The big takeaway? In theory, retailers think training their store personnel is fairly important, but there are serious snags in how much those personnel receive – particularly at the store associate level. The people charged with interacting with customers simply don’t have the skills to hold an educated conversation.

Further, does a retailer’s performance affect training efforts? To answer that, we also posed the question from another angle, probing retailers for when certain job titles receive only 10 hours – or less – of training each year (Figure, below).

Look at the disparity between how qualified/educated laggards think new store associates should be, and how much help they actually provide them.

Figure 1: Desire Vs. Reality

Source: RSR Research, Not Yet Released 2017 Store Report

Consider this: 18% of Retail Winners say that 10 hours or less is enough training for a new store associate to receive each year.
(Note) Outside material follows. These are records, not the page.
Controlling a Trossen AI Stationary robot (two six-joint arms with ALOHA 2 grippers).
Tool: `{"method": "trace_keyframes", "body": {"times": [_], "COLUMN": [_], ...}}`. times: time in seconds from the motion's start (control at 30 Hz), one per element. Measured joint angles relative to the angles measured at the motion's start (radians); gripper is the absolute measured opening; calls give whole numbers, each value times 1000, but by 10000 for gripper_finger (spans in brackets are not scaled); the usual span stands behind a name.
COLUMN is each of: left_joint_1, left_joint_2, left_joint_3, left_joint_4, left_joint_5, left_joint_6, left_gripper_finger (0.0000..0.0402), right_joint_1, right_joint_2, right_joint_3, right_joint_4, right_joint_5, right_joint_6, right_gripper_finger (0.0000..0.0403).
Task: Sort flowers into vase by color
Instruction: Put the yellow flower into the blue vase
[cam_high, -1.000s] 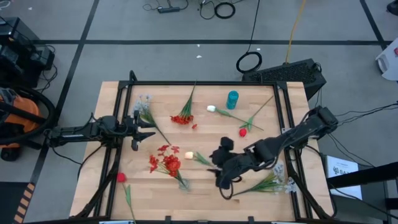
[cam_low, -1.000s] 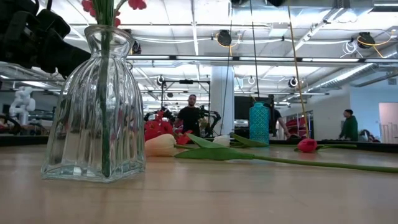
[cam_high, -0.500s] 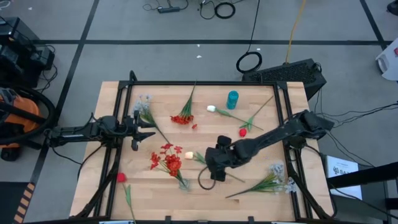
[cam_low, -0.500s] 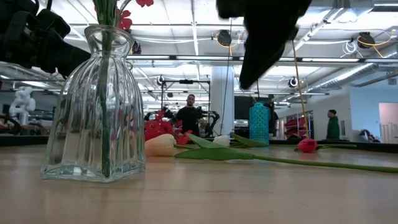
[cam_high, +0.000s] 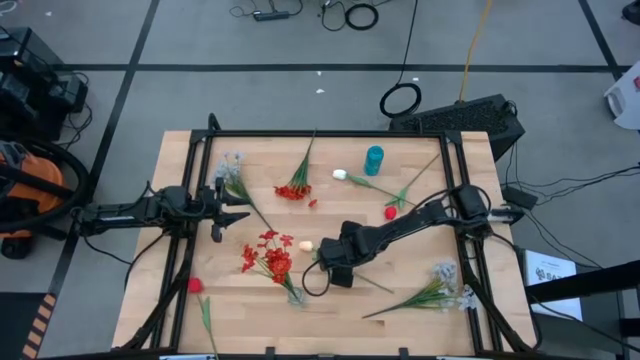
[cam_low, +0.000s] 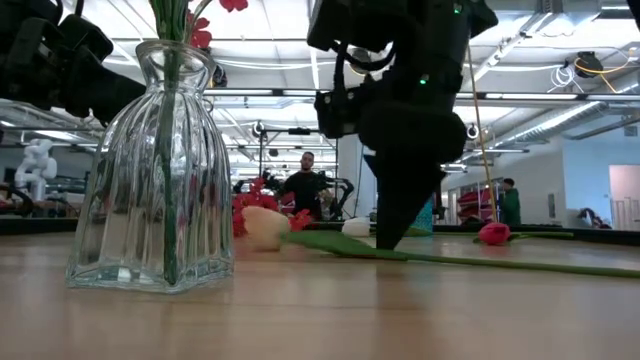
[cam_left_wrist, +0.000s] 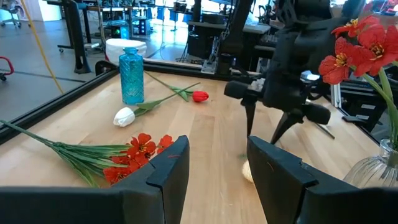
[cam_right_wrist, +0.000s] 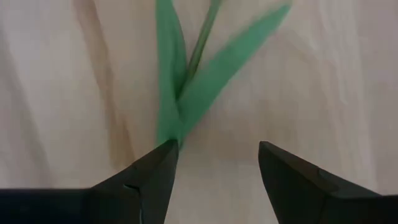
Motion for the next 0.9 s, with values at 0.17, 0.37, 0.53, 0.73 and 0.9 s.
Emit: {"method": "trace_keyframes", "body": {"times": [0.17, 0.37, 0.53, 0.73, 0.9], "left_joint_1": [0, 0, 0, 0, 0], "left_joint_2": [0, 0, 0, 0, 0], "left_joint_3": [0, 0, 0, 0, 0], "left_joint_4": [0, 0, 0, 0, 0], "left_joint_5": [0, 0, 0, 0, 0], "left_joint_6": [0, 0, 0, 0, 0], "left_gripper_finger": [168, 168, 168, 168, 168], "right_joint_1": [0, -9, -22, -14, -7], "right_joint_2": [25, -6, -50, -60, -61], "right_joint_3": [3, 0, -5, -4, -3], "right_joint_4": [10, -19, -23, 44, 51], "right_joint_5": [-27, -48, -64, -64, -59], "right_joint_6": [52, 97, 130, 157, 190], "right_gripper_finger": [212, 182, 167, 164, 164]}}
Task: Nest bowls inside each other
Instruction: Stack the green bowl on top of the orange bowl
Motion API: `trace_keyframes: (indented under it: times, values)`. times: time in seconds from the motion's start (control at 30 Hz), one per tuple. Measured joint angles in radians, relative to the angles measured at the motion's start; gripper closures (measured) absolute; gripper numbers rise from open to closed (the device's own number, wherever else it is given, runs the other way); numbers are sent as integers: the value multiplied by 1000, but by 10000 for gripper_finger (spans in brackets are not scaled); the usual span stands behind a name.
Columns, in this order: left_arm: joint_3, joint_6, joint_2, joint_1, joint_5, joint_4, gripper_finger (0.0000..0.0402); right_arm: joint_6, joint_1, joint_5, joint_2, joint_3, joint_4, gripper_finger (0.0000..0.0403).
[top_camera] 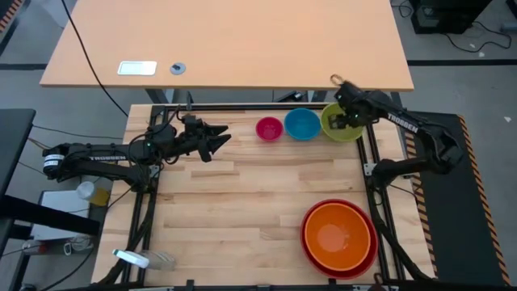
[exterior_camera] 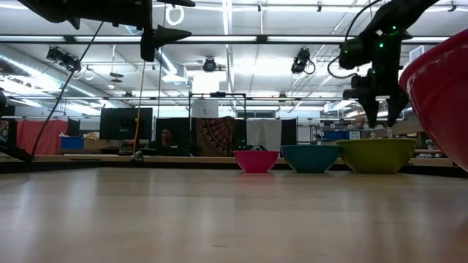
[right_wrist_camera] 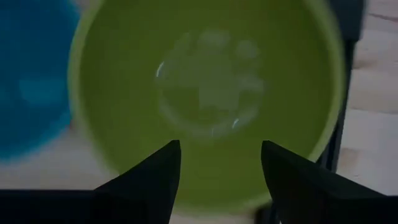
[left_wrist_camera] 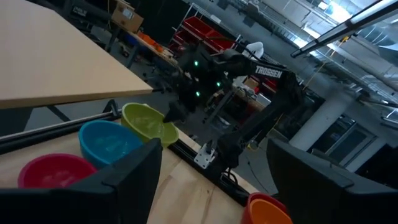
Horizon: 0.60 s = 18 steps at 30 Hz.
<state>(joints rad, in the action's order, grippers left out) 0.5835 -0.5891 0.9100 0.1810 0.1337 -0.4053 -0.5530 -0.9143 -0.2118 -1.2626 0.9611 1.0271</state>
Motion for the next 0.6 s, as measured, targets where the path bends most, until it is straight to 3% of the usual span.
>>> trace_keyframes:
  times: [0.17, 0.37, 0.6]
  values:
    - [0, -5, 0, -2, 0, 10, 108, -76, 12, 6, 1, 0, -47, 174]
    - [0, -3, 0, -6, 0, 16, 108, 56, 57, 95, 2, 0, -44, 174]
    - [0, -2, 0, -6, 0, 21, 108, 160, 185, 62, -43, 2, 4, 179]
We asked this question in a vacuum, mind you, where money is no object. How such a high number of successful retailers say this is appropriate is already emblematic of a larger issue. Some consumers, for one single product, easily conduct 10 hours of online research before they enter a store. In what world could someone who is supposed to serve as a brand ambassador – with less than 10 hours of training annually across thousands of SKUs – expect to be able to compete with that?

And when it comes to their underperforming peers, nearly twice as many laggards admit that, even in a perfect world, they don’t think their employees need anything more than a handful of hours to get onboarded, up and running, and familiar enough with the company, its culture, its Brand Story, and all corresponding tech systems and customer-facing matters to carry them through a full year. This is hard evidence of a systemic breakdown in many retailers’ belief of what successful retailing once was – or could skate by being – and what it now needs to be.

Conversely, we can see a similar trend unfold when we look at these same job functions through a different filter. How does desire stack up to reality when we’re asking retailers about enough training?

  • -41% of Winners say Assistant Managers should get 30 hours or more of training a year. They later reported that only 24% receive this level of training.
  • -32% of laggards say Managers should get more than 30 hours a year of training. However, only 19% reported they do.
  • -And while everyone agrees that store associates are the key to returning the store to a place of relevancy in consumers’ lives, fully ZERO percent of lagging retailers report that their store associates receive 30 years of training over the course of a year.

Quite simply, if a retailer is looking for a cornerstone measure that can help fix their store-based problems, this would be a great place to start.

We can’t wait to put out the full report in a few weeks.